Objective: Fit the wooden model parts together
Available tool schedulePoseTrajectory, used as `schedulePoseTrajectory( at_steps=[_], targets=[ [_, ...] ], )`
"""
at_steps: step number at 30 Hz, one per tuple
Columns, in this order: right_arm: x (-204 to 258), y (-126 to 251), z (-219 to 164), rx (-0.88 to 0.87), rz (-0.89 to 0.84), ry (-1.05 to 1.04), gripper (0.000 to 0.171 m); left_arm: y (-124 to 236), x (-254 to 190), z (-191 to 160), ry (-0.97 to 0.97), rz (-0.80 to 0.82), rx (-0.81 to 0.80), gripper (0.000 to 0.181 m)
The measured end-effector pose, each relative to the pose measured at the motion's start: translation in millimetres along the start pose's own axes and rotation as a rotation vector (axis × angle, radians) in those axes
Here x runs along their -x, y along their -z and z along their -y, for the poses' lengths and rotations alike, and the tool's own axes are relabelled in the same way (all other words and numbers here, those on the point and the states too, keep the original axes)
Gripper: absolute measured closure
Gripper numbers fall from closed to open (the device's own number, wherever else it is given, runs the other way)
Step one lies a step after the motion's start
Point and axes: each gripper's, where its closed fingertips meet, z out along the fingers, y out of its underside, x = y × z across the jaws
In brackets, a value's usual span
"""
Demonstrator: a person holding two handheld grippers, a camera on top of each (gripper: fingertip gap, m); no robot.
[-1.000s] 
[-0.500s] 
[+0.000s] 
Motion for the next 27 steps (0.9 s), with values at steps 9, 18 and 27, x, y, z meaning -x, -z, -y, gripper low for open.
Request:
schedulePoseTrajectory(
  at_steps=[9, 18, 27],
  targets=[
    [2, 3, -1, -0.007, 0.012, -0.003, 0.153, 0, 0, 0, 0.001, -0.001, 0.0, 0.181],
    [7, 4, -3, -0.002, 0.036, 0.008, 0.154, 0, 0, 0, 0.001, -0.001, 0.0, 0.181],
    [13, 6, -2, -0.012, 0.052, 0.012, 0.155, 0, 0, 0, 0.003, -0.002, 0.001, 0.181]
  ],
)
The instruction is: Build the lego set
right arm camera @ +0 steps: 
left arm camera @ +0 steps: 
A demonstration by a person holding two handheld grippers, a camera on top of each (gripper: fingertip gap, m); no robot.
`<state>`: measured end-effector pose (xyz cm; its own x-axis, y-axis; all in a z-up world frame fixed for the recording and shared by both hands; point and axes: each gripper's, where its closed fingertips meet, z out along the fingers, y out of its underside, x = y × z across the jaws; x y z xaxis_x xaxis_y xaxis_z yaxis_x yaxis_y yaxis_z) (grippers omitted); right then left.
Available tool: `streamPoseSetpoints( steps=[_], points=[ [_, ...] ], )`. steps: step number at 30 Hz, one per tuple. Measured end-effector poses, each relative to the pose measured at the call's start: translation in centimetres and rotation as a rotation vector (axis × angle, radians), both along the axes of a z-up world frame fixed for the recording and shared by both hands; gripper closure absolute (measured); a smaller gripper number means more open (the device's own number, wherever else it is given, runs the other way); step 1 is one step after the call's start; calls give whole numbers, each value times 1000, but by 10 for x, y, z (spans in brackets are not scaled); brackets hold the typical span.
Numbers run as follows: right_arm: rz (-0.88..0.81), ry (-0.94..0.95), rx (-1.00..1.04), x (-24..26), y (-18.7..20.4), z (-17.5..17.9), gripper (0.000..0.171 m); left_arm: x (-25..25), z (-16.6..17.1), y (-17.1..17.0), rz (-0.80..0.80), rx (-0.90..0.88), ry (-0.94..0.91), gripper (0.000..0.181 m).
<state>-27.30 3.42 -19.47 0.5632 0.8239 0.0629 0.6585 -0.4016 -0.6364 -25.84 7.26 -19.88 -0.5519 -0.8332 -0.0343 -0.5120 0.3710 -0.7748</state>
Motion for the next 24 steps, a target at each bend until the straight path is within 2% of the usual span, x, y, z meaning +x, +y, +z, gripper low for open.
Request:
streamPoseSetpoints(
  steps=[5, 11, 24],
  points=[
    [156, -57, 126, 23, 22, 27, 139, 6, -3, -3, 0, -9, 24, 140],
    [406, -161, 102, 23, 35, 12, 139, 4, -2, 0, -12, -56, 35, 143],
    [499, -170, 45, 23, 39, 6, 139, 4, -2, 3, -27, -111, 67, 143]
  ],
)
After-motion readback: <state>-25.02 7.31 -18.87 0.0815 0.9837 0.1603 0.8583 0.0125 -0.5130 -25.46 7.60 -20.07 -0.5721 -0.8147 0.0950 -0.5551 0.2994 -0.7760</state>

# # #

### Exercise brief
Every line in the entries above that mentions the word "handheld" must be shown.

### Response to the exercise
Demonstrator: a person holding two handheld grippers, a camera on top of each (gripper: fingertip gap, m); no robot.
A demonstration by a person holding two handheld grippers, a camera on top of each (gripper: fingertip gap, m); no robot.

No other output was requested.